> **WORK TASK**: Everything in the listing below should be repeated verbatim, apart from the pictures.

[DATA Boundary: Start]

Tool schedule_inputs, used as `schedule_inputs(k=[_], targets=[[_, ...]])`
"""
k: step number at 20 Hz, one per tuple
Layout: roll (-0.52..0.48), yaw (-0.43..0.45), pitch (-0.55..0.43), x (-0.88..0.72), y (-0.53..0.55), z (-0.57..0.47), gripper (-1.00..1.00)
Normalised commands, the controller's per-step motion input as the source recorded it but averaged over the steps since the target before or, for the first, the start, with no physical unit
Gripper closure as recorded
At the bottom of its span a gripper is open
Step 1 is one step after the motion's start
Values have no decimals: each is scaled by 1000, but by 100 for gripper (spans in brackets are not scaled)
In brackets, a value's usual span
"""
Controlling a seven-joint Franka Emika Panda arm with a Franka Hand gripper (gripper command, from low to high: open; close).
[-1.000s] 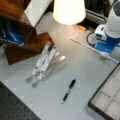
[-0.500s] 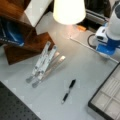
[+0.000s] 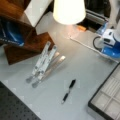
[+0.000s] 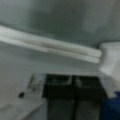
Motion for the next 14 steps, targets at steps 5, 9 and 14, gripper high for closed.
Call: schedule_inputs(k=[5, 9, 14], targets=[[107, -8, -441, -595, -311, -281, 100], [110, -41, -332, -675, -314, -3, 100], [149, -60, -224, -666, -258, 228, 100]])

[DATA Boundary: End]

> **ANSWER BOX**:
Tool schedule_inputs, used as `schedule_inputs(k=[_], targets=[[_, ...]])`
"""
k: step number at 20 Hz, one per tuple
Layout: roll (-0.52..0.48), yaw (-0.43..0.45), pitch (-0.55..0.43), x (-0.88..0.72), y (-0.53..0.55), z (-0.57..0.47), gripper (-1.00..1.00)
Normalised commands, the controller's per-step motion input as the source recorded it but averaged over the steps since the target before or, for the first, the start, with no physical unit
Gripper closure as recorded
At the bottom of its span a gripper is open
Step 1 is one step after the motion's start
Values have no decimals: each is scaled by 1000, but by 100 for gripper (spans in brackets are not scaled)
In brackets, a value's usual span
"""
Controlling a seven-joint Franka Emika Panda arm with a Franka Hand gripper (gripper command, from low to high: open; close).
[-1.000s] 
[-0.500s] 
[+0.000s] 
[+0.000s] 
Motion for the next 14 steps, targets at steps 5, 9 and 14, gripper high for closed.
Call: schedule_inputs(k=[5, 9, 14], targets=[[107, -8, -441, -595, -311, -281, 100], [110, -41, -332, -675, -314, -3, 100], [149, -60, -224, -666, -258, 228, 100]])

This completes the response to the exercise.